Crop Science Society of America, Plant Genome, The, 2024
DOI: 10.1002/tpg2.20426
Full text: Unavailable
AbstractUnderstanding the underlying genetic bases of yield‐related selection and distinguishing these changes from genetic drift are critical for both improved understanding and future success of plant breeding. Soybean [Glycine max (L.) Merr.] is a key species for world food security, yet knowledge of the mechanism of selective breeding in soybean, such as the century‐long program of artificial selection in U.S. soybean germplasm, is currently limited to certain genes and loci. Here, we identify genome‐wide signatures of selection in separate populations of soybean subjected to artificial selection for increased yield by multiple breeding programs in the United States.
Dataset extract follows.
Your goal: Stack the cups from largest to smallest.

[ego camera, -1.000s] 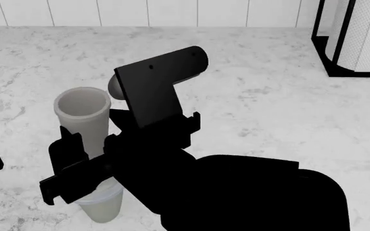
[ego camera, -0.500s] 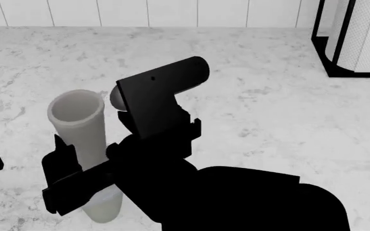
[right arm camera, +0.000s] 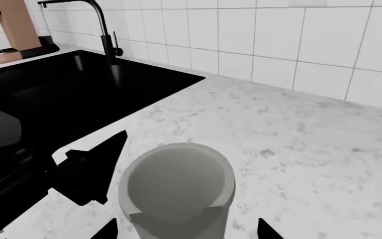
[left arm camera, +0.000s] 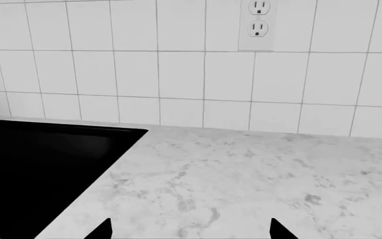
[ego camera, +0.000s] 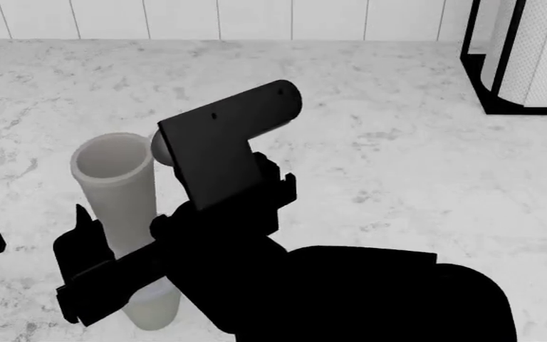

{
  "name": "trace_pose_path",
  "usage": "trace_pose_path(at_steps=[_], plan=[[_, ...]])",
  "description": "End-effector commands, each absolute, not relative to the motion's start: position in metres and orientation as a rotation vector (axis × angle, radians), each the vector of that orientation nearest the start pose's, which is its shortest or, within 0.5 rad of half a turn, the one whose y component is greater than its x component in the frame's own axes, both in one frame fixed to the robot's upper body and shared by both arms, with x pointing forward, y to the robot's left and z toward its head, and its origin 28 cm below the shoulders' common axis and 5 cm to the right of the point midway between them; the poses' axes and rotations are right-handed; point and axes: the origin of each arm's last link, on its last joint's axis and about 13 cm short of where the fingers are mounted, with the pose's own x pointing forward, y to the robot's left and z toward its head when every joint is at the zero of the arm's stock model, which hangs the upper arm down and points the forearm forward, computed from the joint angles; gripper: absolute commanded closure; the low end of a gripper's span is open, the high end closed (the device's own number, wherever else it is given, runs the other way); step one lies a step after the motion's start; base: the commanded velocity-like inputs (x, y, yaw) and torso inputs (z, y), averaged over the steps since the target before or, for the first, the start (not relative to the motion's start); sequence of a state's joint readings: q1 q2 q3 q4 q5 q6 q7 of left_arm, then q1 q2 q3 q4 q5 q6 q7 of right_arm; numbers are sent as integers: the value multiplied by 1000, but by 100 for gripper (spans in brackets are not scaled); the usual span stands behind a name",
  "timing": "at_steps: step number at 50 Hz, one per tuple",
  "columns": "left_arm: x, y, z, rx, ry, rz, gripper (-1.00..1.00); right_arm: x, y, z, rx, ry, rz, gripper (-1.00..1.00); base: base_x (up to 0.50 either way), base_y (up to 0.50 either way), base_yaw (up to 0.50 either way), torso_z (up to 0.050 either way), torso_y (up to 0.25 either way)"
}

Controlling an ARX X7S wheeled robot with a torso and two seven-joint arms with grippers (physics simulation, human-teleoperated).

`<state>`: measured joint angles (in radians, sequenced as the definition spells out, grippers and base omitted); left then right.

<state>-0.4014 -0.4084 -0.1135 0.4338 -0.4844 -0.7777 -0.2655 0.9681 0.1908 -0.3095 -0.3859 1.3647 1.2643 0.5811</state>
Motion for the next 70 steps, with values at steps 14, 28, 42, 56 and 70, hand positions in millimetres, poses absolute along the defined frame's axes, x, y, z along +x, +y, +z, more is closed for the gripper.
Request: trace_pose_path(at_steps=[14, 28, 42, 56, 70], plan=[[259, 291, 174, -19, -68, 205, -100, 190, -44, 282, -16, 93, 675, -100, 0, 0, 0, 0, 0], [257, 305, 204, -73, -46, 188, -100, 126, -90, 326, -40, -40, 456, -100, 0, 0, 0, 0, 0], [269, 315, 275, -59, -158, 138, -100, 135, -138, 354, -88, -70, 249, -100, 0, 0, 0, 0, 0], [287, 310, 335, -59, -213, 111, -100, 156, -169, 400, -98, -104, 161, -100, 0, 0, 0, 0, 0], [282, 312, 369, -18, -276, 89, -100, 148, -190, 438, -98, -139, 90, -100, 0, 0, 0, 0, 0]])
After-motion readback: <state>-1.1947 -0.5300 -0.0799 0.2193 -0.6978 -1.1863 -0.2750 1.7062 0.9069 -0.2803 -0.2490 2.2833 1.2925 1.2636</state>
We compared the alternative soybean breeding population (AGP) created by USDA‐ARS to the conventional public soybean lines (CGP) developed at three different stages of breeding (ancestral, intermediate, and elite) to identify shared signatures of selection and differentiate these from drift. The results showed a strong selection for specific haplotypes identified by single site frequency and haplotype homozygosity methods. A set of common selection signatures was identified in both AGP and CGP that supports the hypothesis that separate breeding programs within similar environments coalesce on the fixation of the same key haplotypes. Signatures unique to each breeding program were observed. These results raise the possibility that selection analysis can allow the identification of favorable alleles to enhance directed breeding approaches.